Hourglass Corral is the most recent addition to a decade-long project that reflects on the possible co-existence of tourism, agriculture and nature.

In early 1964, as the urbanization of the Italian coasts was unfolding rapidly and messily under the pressure of a by then fully massified tourism, Ernesto Nathan Rogers authored one his Casabella Continuità’s best editorials. Introducing the first of two special issues on the subject, Homo Additus Nature claimed that the building craze could be offset by the architectural, urban and most importantly cultural project for “a new landscape for 50 million inhabitants”. A few decades later, it is evident that the utopia of a quality coastal landscape for holidays, where man and nature coexist peacefully, has failed in most cases.

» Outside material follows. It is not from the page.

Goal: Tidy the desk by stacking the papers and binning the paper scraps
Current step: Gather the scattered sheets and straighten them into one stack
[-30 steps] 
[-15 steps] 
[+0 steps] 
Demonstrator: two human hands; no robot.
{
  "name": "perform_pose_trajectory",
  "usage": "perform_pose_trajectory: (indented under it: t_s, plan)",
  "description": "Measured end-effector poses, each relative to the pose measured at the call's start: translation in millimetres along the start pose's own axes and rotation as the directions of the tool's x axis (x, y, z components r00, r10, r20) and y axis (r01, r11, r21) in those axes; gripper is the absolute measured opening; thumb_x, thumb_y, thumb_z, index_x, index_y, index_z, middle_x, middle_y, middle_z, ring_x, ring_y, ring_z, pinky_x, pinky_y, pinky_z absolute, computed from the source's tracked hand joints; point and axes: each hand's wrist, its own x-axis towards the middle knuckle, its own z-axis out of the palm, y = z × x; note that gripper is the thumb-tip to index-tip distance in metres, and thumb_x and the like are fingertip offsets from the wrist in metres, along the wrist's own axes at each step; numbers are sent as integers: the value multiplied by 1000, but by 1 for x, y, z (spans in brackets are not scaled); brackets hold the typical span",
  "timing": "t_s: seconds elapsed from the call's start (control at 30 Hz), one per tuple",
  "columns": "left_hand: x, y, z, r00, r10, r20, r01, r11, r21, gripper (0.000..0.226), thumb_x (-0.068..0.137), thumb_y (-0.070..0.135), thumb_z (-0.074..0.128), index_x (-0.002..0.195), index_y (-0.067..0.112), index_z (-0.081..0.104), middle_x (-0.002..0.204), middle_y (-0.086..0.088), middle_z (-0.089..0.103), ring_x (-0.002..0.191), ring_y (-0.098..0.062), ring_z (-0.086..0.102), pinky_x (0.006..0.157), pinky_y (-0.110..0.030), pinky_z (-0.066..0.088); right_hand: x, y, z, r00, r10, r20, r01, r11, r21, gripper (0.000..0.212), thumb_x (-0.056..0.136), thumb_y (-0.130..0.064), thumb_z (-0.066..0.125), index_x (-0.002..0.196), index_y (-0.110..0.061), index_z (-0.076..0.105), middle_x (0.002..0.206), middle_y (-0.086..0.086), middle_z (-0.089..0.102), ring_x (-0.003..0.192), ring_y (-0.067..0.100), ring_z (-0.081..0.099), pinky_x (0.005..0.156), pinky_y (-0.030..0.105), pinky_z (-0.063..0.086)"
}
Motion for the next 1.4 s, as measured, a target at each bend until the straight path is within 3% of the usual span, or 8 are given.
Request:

The Hourglass Corral, recently completed in Milos, Cyclades, by Athens-based firm DECA Architecture, offers itself as a possible exception to the rule. The holiday home is the most recent of the corrals that Carlos Loperena and Alexandros Vaitsos have realized over the last ten years on the island’s southern coast, over a panoramic area of approximately 90 thousand square meters. The project in several stages by DECA Architecture certainly doesn’t lack originality, in the first place for its highly distinctive geometries: the plan layout doesn’t follow a Cartesian grid, but rather it complies with a Voronoi diagram’s rules for an organic composition.

DECA Architecture, Hourglass Corral, Milos, Greece, 2020
DECA Architecture, Hourglass Corral, Milos, Greece, 2020

In broader terms, though, the interest of all of DECA Architecture’s corrals is a multifaceted interpretation of the topic of integration with the context. Which is intended here not just in terms of an architecture blending with the landscape, visually and materially, but also and above all as the respect of traditional programs, as well as of local crops and wilderness. Therefore, the Immersion Corral is a little tourist home but the Orchard Corral contains the largest olive grove on the island, while the Preservation Corral and the Isolation Corral preserve fragments of endangered native cultivations and nature.

To conclude, the Hourglass Corral is the largest built volume, but it is fully integrated in the slope where it stands, except for its circular skylights, one for each room. The latter surface as periscopes searching for sunlight and channeling it into the house’s interiors.

DECA Architecture’s project in Milos is a commendable attempt to unsettle the most established rules of the tourist industry, and the modes of territorial transformation that they imply. It would be useful to reflect from now on the potential outcomes of the large-scale reproduction of what remains for now a punctual experiment.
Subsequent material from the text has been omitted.